Les crédits de plus en plus difficiles

Le mouvement de concentration qui touche l’industrie bancaire nationale présente-t-il des risques pour les PME? la réponse est oui, du moins en matière de financement. En témoigne l’avis de plusieurs chefs d’entreprise. Ces derniers sont convaincus que l’offre sera de plus en plus réduite, ce qui va, selon eux, se faire ressentir au niveau du financement. Comme ce fut le cas dans d’autres pays, les rachats ou prises de contrôle dans le secteur ont réduit le nombre des interlocuteurs bancaires et appauvri l’offre destinée aux PME. La concentration sera certainement accompagnée par une restructuration profonde des établissements.

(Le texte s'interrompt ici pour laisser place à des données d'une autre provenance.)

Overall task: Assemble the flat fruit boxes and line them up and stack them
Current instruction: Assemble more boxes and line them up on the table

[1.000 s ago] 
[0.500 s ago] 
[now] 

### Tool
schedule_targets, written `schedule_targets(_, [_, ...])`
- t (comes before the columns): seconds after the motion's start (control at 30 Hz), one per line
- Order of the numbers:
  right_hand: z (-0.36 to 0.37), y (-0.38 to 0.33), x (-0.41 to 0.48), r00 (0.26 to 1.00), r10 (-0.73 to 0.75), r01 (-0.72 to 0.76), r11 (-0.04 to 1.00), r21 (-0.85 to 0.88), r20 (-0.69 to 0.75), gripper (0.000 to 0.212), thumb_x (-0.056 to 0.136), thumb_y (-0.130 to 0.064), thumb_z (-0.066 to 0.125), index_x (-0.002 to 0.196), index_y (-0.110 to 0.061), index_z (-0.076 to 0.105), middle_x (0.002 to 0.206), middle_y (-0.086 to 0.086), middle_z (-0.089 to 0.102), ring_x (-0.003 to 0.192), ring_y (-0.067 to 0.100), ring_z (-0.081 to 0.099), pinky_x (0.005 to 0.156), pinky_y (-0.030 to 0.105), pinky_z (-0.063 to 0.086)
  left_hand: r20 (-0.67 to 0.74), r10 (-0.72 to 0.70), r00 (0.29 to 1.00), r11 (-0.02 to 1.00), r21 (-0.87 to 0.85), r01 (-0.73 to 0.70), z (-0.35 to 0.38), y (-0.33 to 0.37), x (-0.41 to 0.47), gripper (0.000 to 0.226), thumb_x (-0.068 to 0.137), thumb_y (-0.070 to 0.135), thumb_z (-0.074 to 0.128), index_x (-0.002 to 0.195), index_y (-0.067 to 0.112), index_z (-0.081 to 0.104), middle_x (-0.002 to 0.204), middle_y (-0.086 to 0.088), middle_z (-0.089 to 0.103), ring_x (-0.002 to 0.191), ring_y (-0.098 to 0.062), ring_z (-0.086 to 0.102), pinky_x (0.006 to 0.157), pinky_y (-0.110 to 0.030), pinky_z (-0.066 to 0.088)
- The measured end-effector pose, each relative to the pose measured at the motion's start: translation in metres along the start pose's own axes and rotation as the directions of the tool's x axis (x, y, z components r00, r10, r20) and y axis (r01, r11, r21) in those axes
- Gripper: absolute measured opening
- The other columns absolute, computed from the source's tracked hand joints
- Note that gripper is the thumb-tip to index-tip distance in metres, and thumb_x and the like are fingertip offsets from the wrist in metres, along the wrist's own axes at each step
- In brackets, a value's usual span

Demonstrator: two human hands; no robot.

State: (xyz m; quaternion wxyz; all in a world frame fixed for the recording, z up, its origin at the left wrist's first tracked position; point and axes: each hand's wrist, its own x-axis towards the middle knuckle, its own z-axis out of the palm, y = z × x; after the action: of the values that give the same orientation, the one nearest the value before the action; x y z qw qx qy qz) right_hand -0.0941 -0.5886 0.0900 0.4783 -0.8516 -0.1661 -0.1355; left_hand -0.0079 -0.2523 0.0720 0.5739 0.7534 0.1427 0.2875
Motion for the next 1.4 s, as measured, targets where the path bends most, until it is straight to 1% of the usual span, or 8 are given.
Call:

L’objectif étant de rationaliser au maximum les coûts. Les enjeux sont de taille dans le sens où le fossé va se creuser entre les organismes bancaires en quête de rentabilité et de réduction du risque client, et les besoins des PME, produits à risque par excellence, qui travaillent dans l’urgence et recherchent surtout de l’assistance et du conseil. La restructuration du marché bancaire aura également des effets au niveau du processus de décision interne. Le chargé d’affaires avec lequel le chef d’entreprise entretient des relations de longue date n’aura plus le pouvoir de décider de l’octroi d’un crédit. L’emprunt se décidera au niveau du département direction des risques. La demande de financement peut prendre alors plusieurs mois. «Le risque c’est que les banques seront déconnectées de la réalité économique du pays», regrette le patron d’une PME. Faut-il alors conclure par là que le marché des entreprises sera moins rentable pour les banques dans la mesure où les risques sont plus importants par rapport au segment des grandes comptes. Les avis sont partagés. Pour les uns, les banques doivent revoir leur stratégie visant les PME-PMI, vu qu’elles représentent l’essentiel du tissu productif national.
Quant aux autres, ils soulignent que les banques sont devenues de plus en plus vigilantes compte tenu du nombre de contentieux qu’elles gèrent. Une chose est sûre : les organismes financiers qui accorderont des crédits aux PME feront en sorte de leur commercialiser des produits supplémentaires.
Dans l’avenir, la mission du banquier consistera surtout à vendre des produits financiers. La marge réalisée sur ces produits et services déterminera en grande partie le produit net bancaire. Le chargé d’affaires se fixe des objectifs de parts de marché et de rentabilité sur son portefeuille de clients, admet un banquier.
Ce souci permanent de productivité justifie entre autres, le fossé entre les motivations des banques et les besoins de l’entreprise. Si les établissements financiers font tout pour diminuer les risques en durcissant les modalités de l’accès au financement, les chefs d’entreprises doivent revoir leurs rapports avec «ces fournisseurs» en faisant preuve de transparence.